Volví a sentarme, mi madre no estaba nada bien.
-Si-repetí-la mejor.
-Entonces, ¿por qué no te apoyas en mí? Si soy tu amiga, ¿por qué no confías en mí?
-Si lo hago
-¡No!-exclamó-hace años que noto que estas diferente. Observo la pena en tus ojos y me siento impotente porque no puedo ayudarte, porque no me buscaste para que te consolara, porque no se nada de tu vida.
-Mamá, créeme. Te lo cuento todo-todo lo que puedo contarte.-Eres la primera persona en la que pienso cuando me ocurre algo emocionante.
Me detuve para tomar aire y se me empañó la vista.

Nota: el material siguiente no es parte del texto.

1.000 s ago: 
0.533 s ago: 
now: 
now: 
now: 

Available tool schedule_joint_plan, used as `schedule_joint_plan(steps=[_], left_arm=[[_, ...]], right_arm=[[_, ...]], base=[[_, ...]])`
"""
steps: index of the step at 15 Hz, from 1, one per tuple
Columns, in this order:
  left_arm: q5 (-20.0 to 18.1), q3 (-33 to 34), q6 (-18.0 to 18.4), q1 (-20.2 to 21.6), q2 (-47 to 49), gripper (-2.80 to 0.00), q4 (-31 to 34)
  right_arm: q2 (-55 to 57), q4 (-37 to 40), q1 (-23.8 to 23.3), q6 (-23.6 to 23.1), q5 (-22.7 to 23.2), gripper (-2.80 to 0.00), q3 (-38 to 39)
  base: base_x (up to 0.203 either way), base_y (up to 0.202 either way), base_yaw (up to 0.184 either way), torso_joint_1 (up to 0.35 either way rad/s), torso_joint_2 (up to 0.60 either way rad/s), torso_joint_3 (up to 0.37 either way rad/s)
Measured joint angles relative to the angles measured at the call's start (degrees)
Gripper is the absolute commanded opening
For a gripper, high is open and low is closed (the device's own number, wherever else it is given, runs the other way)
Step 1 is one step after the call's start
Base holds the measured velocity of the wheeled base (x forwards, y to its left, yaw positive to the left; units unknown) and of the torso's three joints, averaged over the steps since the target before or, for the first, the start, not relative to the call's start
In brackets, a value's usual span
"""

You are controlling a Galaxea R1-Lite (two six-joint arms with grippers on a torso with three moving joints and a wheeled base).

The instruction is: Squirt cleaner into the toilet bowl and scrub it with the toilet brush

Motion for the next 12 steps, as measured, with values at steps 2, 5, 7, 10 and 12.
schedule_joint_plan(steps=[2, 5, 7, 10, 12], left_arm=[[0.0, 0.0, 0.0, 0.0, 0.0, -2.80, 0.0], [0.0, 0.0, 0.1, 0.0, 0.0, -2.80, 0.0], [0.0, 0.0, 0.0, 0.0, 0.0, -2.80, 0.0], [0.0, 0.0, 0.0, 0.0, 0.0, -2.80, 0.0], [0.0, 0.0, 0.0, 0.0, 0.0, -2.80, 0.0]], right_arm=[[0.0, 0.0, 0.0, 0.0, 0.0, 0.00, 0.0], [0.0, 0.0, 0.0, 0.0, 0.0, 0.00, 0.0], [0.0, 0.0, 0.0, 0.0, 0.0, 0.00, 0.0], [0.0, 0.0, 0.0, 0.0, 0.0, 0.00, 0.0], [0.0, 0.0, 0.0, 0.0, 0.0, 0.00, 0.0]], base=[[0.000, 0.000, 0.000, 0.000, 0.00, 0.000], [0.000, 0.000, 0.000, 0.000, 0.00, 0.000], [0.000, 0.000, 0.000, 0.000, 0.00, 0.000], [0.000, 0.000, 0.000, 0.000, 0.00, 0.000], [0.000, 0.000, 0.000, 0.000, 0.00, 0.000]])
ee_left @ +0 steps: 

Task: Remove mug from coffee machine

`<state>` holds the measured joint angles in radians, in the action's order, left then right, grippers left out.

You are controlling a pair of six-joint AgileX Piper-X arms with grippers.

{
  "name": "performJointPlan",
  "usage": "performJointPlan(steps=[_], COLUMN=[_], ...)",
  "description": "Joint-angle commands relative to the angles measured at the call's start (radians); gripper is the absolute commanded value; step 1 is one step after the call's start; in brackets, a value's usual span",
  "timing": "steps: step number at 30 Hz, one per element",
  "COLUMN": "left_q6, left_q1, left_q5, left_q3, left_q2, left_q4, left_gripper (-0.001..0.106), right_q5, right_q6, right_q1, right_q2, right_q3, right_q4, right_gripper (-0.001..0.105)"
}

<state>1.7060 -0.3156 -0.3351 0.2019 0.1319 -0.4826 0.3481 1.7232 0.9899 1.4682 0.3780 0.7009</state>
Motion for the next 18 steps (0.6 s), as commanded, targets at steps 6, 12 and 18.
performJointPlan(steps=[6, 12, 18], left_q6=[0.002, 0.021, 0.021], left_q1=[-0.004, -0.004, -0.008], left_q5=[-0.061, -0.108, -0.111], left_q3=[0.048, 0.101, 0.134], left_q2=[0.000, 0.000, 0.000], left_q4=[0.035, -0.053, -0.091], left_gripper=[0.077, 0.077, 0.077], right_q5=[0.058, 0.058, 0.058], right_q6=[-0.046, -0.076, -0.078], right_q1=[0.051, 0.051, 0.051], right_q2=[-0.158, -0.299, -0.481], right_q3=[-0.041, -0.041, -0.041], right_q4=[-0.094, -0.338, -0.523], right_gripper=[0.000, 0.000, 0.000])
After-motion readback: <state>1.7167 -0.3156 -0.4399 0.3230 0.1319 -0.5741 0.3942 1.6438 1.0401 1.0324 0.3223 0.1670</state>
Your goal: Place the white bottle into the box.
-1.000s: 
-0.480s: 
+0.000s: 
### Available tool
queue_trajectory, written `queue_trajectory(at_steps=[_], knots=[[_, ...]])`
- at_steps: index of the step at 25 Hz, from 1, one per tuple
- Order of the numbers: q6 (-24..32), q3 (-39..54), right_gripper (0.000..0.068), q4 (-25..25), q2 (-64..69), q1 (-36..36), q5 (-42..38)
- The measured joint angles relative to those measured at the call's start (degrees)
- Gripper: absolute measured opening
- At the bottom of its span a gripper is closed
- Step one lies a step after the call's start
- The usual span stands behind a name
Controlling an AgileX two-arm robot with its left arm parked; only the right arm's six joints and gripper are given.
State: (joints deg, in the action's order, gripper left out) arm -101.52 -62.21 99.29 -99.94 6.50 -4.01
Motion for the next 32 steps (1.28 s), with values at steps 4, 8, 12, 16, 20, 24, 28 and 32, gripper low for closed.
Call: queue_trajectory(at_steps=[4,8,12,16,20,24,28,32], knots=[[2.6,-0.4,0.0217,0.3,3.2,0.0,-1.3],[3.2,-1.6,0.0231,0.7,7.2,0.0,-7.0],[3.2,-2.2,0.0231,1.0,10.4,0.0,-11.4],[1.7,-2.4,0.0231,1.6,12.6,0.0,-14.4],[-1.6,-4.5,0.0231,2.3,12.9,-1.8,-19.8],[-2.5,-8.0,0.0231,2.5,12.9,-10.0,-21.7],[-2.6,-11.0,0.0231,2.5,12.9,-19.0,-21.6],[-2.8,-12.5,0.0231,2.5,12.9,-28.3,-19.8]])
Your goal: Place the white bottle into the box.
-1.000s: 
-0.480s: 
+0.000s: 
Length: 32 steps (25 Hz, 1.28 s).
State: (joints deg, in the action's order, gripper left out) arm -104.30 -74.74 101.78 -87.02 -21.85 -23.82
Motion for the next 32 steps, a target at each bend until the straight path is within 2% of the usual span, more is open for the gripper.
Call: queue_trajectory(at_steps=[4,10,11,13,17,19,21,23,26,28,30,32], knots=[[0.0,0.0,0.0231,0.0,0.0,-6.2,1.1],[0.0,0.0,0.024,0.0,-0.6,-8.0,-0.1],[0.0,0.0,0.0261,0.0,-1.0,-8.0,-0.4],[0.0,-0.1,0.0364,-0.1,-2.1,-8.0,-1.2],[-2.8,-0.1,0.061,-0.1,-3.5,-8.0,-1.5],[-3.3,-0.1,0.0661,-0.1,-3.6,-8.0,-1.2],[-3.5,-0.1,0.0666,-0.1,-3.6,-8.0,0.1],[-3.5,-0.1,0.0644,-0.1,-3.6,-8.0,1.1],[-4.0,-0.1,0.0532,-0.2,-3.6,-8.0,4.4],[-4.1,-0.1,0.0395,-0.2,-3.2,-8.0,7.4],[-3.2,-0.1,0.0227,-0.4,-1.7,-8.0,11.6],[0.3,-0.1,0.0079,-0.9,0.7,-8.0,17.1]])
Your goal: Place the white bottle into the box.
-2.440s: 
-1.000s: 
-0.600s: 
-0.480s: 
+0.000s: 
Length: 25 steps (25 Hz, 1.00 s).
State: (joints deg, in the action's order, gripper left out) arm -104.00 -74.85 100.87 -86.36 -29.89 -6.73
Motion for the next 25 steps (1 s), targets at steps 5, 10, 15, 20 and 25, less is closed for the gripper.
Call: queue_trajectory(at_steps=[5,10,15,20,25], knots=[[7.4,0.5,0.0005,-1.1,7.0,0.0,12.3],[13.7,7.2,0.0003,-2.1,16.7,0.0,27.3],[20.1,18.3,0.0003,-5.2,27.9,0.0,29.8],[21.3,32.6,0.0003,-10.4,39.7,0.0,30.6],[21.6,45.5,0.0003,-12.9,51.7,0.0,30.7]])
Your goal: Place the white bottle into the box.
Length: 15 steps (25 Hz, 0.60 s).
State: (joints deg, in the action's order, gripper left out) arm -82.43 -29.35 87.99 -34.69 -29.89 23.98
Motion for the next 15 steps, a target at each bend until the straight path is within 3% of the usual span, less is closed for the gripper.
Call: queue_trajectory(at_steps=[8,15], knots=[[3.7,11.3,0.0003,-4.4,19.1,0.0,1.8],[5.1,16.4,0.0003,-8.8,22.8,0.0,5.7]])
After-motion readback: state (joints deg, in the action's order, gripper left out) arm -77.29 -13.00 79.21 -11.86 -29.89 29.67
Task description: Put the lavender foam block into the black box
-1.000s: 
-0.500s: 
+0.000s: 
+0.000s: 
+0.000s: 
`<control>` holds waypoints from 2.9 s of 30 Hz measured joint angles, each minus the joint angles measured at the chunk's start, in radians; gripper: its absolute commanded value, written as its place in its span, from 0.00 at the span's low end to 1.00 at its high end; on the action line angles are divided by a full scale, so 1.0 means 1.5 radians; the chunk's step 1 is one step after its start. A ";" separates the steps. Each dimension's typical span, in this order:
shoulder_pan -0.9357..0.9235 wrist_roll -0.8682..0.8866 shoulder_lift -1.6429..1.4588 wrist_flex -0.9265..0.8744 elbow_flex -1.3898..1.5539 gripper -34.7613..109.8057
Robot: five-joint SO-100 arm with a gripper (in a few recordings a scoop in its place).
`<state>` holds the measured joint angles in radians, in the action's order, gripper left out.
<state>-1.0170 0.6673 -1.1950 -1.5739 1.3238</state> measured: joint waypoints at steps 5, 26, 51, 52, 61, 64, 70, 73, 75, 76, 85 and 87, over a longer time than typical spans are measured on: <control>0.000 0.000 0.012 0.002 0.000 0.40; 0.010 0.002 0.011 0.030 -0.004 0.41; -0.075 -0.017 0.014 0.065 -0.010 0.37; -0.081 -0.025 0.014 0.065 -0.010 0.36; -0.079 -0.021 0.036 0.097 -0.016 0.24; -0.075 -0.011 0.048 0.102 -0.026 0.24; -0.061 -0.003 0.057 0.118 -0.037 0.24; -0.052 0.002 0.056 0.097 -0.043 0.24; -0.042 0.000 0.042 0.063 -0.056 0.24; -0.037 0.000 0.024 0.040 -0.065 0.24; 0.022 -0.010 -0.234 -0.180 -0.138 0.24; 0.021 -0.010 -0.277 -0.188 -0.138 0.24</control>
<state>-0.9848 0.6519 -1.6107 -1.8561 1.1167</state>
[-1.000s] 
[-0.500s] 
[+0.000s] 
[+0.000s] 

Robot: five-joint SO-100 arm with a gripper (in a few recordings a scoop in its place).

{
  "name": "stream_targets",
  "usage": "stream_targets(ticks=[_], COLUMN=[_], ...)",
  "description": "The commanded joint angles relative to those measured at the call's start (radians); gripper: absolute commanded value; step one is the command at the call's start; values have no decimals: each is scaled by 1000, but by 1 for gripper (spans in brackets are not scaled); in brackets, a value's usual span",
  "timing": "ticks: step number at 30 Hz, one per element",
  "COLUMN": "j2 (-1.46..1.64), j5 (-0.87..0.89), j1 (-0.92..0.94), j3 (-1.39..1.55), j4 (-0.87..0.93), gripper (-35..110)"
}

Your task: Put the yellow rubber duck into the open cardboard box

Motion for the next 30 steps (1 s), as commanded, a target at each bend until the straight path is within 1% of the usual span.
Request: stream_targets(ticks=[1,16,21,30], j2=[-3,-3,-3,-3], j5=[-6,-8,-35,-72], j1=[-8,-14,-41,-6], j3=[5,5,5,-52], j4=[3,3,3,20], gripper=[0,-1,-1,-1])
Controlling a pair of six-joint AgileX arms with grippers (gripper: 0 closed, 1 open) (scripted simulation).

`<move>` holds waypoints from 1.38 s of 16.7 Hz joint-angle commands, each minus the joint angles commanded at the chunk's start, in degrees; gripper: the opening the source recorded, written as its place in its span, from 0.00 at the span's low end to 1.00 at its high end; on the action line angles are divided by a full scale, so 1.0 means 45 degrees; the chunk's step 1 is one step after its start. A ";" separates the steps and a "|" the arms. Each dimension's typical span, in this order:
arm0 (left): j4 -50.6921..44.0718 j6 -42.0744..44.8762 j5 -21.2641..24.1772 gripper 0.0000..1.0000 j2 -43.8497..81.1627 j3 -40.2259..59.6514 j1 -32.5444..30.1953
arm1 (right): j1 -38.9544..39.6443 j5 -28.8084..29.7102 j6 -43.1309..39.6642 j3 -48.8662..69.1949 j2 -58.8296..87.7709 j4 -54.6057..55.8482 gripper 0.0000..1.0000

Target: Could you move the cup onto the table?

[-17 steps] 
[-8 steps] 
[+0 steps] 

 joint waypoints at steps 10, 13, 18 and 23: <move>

Sonrió, poco convencida. Quise contarle del nudo en la garganta con el que vivía, de mi fobia con los calendarios y el tictac del reloj y de cuánto extrañaba nuestras época solas, con ella alborotándolo todo y yo recogiendo los pedazos. En aquella época en que no tenía nada que ocultarle.
Pero no lo hice.
En cambio, le conté:
-La próxima semana iré con unos amigos a acampar.
-¿Amigos de universidad?
-Si
-Me parece estupendo-sonrió ahora con más alegría.
-¿Qué ha sido de Alice?-preguntó volviendo a los platos y a la despensa.
-Lo mismo de siempre. Está muy bien-titubee-estudia historia del arte en Washington y sigue con su novio, Jasper.
Asintió, pero no dijo lo que en verdad pensaba. Esto era lo que yo siempre decía cuando me preguntaba por Alice.
Me pasé la semana contándole sucesos de mi vida que no me habían llamado la atención pero que sirvieron para ahorrarle la preocupación. Inventé anécdotas que regresaron la perpetua sonrisa que solía iluminar el rostro de mi madre.
Aún así tenía la sensación de que no me había creído ninguna palabra.